Department of Neurosciences, Storm Eye Institute, Medical University of South Carolina,167 Ashley Avenue, Charleston, SC 29403-5836, USA.

出版信息

J Neurosci. 2009 Apr 8;29(14):4616-21. doi: 10.1523/JNEUROSCI.0063-09.2009.

DOI:10.1523/JNEUROSCI.0063-09.2009
PMID:19357286
原文链接:https://pmc.ncbi.nlm.nih.gov/articles/PMC3696194/
Abstract

11-cis-retinal is the light-sensitive component in rod and cone photoreceptors, and its isomerization to all-trans retinal in the presence of light initiates the visual response. For photoreceptors to function normally, all-trans retinal must be converted back into 11-cis-retinal through a series of enzymatic steps known as the visual cycle. The interphotoreceptor retinoid-binding protein (IRBP) is a proposed retinoid transporter in the visual cycle, but rods in Irbp(-/-) mice have a normal visual cycle. While rods are primarily responsible for dim light vision, the ability of cones to function in constant light is essential to human vision and may be facilitated by cone-specific visual cycle pathways.
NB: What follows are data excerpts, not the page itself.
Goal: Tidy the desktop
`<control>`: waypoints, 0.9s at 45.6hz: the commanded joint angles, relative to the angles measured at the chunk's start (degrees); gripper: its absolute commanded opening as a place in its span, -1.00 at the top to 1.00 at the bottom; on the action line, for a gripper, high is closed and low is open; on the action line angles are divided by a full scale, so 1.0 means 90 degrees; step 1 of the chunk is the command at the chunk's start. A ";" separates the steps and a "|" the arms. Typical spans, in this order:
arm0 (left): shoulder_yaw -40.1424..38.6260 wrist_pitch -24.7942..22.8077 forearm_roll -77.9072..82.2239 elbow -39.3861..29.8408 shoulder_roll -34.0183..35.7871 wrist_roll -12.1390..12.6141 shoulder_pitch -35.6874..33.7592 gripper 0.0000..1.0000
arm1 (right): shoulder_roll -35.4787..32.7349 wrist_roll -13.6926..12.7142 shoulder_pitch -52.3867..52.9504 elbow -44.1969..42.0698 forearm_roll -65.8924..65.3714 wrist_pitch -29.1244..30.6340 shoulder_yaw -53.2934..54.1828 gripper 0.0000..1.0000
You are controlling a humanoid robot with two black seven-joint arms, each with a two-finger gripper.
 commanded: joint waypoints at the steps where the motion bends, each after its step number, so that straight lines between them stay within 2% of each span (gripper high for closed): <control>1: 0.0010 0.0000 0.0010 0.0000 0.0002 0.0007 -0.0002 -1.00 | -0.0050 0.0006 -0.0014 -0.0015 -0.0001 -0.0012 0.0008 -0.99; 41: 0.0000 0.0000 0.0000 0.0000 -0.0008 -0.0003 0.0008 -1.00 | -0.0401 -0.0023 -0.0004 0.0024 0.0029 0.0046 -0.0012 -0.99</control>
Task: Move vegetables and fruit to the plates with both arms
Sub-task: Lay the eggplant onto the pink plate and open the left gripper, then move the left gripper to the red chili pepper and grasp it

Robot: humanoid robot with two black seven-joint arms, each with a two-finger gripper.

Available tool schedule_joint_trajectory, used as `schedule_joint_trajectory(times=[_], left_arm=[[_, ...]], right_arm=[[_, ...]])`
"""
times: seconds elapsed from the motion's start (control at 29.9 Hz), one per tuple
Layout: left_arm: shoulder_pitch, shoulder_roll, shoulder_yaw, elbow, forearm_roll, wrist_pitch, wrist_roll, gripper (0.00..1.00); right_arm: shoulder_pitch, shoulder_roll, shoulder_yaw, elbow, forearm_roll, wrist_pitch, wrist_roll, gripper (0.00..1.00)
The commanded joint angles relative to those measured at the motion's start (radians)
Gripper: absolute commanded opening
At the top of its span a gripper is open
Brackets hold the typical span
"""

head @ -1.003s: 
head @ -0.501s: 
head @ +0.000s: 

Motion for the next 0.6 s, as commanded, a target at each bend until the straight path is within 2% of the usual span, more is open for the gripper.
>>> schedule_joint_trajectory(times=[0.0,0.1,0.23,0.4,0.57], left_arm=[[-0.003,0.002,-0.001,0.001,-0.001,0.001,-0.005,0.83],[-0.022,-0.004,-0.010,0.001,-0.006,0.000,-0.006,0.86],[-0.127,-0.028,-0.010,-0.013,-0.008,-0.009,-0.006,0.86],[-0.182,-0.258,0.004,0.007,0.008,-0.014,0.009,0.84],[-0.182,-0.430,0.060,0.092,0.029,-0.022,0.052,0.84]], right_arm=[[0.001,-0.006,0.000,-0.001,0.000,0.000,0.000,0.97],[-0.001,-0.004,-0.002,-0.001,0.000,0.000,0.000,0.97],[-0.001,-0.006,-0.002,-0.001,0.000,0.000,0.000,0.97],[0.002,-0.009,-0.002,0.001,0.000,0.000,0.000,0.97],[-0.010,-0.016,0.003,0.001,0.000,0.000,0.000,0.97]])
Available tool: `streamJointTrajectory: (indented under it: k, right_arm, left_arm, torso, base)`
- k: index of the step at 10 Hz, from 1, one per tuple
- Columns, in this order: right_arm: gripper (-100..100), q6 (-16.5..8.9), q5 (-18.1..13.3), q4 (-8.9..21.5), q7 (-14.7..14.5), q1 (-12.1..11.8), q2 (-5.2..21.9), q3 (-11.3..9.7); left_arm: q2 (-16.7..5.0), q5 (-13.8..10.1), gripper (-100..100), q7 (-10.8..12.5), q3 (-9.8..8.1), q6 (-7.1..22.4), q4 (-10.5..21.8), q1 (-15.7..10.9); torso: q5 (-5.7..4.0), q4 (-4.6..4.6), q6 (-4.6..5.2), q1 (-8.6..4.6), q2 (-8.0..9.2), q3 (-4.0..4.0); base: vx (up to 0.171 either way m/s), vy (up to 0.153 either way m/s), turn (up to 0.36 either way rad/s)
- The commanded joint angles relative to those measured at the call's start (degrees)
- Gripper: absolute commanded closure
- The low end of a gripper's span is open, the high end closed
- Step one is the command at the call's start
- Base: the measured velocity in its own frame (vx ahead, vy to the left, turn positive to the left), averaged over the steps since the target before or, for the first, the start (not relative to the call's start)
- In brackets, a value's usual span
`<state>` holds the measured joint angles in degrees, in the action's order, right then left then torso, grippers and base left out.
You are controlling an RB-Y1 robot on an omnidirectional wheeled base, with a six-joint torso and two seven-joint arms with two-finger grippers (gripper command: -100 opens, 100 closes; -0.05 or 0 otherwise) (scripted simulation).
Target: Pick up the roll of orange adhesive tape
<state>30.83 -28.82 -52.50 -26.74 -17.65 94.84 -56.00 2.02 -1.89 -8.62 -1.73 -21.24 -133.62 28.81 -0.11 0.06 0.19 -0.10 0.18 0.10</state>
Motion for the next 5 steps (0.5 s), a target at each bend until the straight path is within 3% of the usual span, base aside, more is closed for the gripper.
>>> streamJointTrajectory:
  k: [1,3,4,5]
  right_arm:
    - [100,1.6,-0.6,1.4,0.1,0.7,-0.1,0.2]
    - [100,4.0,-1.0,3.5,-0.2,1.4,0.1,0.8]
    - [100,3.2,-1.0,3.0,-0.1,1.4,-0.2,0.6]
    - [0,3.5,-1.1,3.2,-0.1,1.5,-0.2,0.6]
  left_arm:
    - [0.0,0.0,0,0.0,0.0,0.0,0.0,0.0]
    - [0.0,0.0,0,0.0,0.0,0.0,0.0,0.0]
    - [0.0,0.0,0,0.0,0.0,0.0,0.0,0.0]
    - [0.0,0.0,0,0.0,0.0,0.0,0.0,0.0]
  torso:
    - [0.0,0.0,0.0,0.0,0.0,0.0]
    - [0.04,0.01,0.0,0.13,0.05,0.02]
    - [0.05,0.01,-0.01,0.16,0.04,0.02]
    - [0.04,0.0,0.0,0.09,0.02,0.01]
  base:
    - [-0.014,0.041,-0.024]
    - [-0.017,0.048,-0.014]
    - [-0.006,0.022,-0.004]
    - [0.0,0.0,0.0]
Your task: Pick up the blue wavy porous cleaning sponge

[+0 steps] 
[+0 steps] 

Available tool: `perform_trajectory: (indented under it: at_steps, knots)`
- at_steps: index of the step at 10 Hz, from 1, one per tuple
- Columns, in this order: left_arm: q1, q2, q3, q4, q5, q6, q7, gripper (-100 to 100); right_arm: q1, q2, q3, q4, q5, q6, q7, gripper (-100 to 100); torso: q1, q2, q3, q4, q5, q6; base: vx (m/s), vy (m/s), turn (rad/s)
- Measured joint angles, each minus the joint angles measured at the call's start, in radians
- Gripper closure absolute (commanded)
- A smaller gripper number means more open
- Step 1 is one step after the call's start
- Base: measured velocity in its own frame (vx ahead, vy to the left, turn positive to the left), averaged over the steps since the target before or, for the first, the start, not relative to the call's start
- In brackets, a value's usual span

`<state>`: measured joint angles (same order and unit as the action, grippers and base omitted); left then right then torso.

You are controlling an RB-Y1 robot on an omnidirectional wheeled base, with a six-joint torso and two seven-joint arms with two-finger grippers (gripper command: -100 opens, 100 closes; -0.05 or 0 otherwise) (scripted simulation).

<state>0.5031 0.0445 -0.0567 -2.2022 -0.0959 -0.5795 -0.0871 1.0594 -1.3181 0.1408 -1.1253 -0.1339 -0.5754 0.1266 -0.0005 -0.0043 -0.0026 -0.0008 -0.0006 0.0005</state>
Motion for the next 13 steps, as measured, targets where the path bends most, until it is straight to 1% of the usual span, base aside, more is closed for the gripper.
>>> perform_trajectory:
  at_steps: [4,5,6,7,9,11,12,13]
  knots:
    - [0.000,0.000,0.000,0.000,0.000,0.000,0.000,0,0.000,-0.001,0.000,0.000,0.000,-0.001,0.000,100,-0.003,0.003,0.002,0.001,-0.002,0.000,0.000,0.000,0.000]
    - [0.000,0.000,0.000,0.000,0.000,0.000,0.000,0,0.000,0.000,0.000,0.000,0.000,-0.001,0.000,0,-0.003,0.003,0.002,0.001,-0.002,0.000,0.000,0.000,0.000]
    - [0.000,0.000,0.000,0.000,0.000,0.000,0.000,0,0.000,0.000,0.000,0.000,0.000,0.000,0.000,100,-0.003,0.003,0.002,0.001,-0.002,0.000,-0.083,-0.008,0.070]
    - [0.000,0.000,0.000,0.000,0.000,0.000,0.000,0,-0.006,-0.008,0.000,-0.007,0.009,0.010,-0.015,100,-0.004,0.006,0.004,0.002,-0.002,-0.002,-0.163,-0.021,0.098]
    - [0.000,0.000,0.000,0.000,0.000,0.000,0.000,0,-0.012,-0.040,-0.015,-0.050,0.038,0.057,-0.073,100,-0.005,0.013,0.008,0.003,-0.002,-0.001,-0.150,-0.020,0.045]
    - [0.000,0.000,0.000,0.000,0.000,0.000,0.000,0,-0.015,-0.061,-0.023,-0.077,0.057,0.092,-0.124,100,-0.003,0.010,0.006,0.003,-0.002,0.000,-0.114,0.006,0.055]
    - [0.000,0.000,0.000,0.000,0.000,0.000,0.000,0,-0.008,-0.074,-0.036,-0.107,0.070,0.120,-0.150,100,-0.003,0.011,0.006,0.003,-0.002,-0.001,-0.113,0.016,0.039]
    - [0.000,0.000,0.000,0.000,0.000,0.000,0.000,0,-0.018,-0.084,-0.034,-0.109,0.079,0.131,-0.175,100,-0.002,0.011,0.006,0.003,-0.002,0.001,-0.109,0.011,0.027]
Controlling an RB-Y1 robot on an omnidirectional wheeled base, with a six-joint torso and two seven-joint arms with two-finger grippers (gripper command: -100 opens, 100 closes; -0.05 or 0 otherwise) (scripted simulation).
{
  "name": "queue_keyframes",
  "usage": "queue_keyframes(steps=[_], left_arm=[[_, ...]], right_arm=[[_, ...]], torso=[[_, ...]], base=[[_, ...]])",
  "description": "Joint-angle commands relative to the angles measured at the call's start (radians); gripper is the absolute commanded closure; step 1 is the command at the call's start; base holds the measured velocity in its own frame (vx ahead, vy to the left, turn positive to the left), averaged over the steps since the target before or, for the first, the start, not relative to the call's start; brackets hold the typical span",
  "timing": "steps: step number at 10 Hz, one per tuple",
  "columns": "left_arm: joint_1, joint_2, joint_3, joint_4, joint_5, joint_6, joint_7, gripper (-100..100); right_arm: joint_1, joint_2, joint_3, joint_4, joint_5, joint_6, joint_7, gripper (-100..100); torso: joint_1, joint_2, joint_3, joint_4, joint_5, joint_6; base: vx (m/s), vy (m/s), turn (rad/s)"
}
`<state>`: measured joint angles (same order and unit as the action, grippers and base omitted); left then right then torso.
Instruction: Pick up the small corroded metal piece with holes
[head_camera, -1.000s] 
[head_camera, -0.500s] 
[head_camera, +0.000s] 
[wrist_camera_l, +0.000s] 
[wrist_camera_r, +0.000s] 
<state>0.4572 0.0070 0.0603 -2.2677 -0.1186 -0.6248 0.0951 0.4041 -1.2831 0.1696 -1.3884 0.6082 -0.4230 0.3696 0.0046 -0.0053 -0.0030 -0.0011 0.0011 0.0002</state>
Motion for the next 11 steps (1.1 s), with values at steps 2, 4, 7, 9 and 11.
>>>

We analyzed the cones in Irbp(-/-) mice to determine whether IRBP has a cone-specific visual cycle function. Cone electroretinogram (ERG) responses were reduced in Irbp(-/-) mice, but similar responses from Irbp(-/-) mice at all ages suggest that degeneration does not underlie cone dysfunction. Furthermore, cone densities and opsin levels in Irbp(-/-) mice were similar to C57BL/6 (wild-type) mice, and both cone opsins were properly localized to the cone outer segments. To test for retinoid deficiency in Irbp(-/-) mice, ERGs were analyzed before and after intraperitoneal injections of 9-cis-retinal. Treatment with 9-cis-retinal produced a significant recovery of the cone response in Irbp(-/-) mice and shows that retinoid deficiency underlies cone dysfunction. These data indicate that IRBP is essential to normal cone function and demonstrate that differences exist in the visual cycle of rods and cones.

摘要

11-顺式视黄醛是视杆和视锥光感受器中的光敏感成分,在光照下它异构化为全反式视黄醛会引发视觉反应。为使光感受器正常发挥功能,全反式视黄醛必须通过一系列称为视觉循环的酶促步骤转化回11-顺式视黄醛。细胞间视黄醇结合蛋白(IRBP)被认为是视觉循环中的一种视黄醇转运蛋白,但Irbp基因敲除小鼠的视杆细胞具有正常的视觉循环。虽然视杆细胞主要负责暗光视觉,但视锥细胞在持续光照下发挥功能的能力对人类视觉至关重要,并且可能由视锥细胞特异性的视觉循环途径促进。我们分析了Irbp基因敲除小鼠的视锥细胞,以确定IRBP是否具有视锥细胞特异性的视觉循环功能。Irbp基因敲除小鼠的视锥细胞视网膜电图(ERG)反应降低,但不同年龄的Irbp基因敲除小鼠的类似反应表明,视锥细胞功能障碍并非由退化引起。此外,Irbp基因敲除小鼠的视锥细胞密度和视蛋白水平与C57BL/6(野生型)小鼠相似,并且两种视锥视蛋白都正确定位于视锥细胞外段。为了检测Irbp基因敲除小鼠是否存在视黄醇缺乏,在腹腔注射9-顺式视黄醛前后分析了ERG。用9-顺式视黄醛处理后,Irbp基因敲除小鼠的视锥细胞反应显著恢复,表明视黄醇缺乏是视锥细胞功能障碍的原因。这些数据表明,IRBP对视锥细胞的正常功能至关重要,并证明视杆细胞和视锥细胞的视觉循环存在差异。